Successive lessees were keen to keep the gardens in top shape and to add improvements. Milner designed an American Garden which was according to George Glenny, ” planted with the most choice rhododendrons and azaleas, …the scene was complete and unquestionably beautiful. We seemed in another world, or at least in another country.” The whole area was “closed in with canvas” keeping it separate from the more colourful and raucous world outside.
Such isolation was used elsewhere for example in 1854 The Field described one of the “prettiest new arrangement of the life like statues, in representation of Burns’ carter’s fireside.
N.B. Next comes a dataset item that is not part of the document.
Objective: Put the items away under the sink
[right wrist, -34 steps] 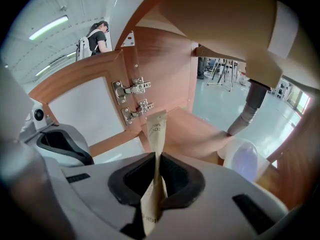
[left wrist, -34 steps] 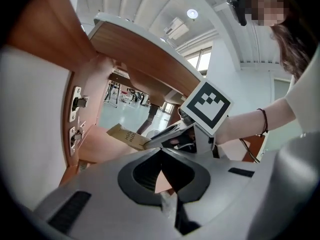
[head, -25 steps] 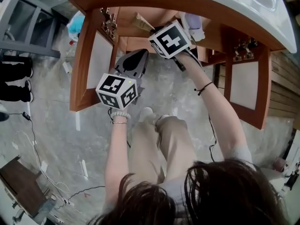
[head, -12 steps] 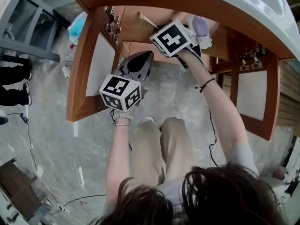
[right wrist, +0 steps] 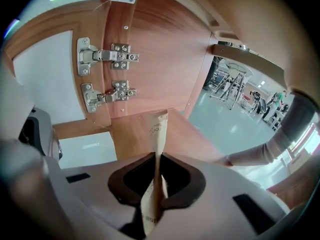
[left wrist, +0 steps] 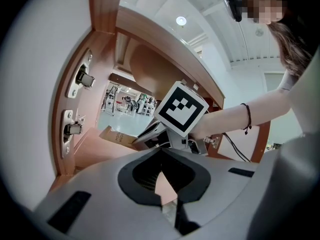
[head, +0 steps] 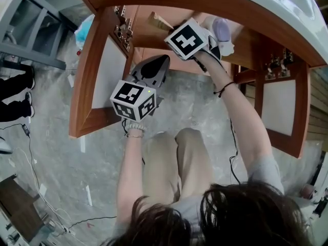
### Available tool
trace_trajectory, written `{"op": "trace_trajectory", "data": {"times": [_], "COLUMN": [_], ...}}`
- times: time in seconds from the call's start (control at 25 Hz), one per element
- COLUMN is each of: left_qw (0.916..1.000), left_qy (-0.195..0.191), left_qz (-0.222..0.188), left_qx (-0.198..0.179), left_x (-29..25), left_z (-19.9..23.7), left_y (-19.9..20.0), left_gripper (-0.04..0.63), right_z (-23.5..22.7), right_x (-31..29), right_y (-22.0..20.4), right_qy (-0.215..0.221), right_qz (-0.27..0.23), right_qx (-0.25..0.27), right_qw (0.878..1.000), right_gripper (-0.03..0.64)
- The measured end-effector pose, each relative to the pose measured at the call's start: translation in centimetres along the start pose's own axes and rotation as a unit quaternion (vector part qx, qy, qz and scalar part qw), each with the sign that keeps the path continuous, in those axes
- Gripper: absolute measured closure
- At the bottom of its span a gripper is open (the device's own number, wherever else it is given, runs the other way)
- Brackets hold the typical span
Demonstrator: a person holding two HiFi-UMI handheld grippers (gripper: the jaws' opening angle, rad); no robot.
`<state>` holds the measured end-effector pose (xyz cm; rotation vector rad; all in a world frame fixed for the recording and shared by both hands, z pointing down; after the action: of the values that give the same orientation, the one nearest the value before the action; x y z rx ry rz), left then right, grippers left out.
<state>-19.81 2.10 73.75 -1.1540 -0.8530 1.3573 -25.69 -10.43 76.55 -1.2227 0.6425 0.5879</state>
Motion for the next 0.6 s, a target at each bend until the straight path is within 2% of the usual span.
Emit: {"op": "trace_trajectory", "data": {"times": [0.6], "left_qw": [0.9999], "left_qy": [-0.005], "left_qz": [0.0], "left_qx": [-0.011], "left_x": [-0.6], "left_z": [0.5], "left_y": [-0.9], "left_gripper": [0.598], "right_z": [0.0], "right_x": [-1.8], "right_y": [0.0], "right_qy": [-0.004], "right_qz": [0.011], "right_qx": [0.047], "right_qw": [0.999], "right_gripper": [0.56]}}
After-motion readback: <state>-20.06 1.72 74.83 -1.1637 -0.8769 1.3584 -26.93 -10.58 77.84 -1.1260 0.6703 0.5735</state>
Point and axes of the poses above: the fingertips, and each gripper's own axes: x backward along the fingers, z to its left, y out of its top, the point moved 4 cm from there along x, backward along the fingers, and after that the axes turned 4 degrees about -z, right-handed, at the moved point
The apropos grouping of them being embedded in Scotia is native heath, and the title fence which surrounds them render them an object worthy of praise.” There was even a large “Boundary Picture” which covered 60,000 square ft of canvas – in 1865 it was a painting of the city of Florence.
An American visitor thought Cremorne “probably the finest of these places of public entertainment… Garden brilliant with flowers… Kept in as perfect order as that of the horticultural society; that to roll the walks mow the lawns, and dressed the flower beds, keeps employed 15 gardeners.”
Since, as usual, I’ve gone on longer than I originally intended and there’s still lots to say about Cremorne, I’m going to finish here and return to it – and its decline and closure very soon. I’ll include a full set of references and further suggestions then.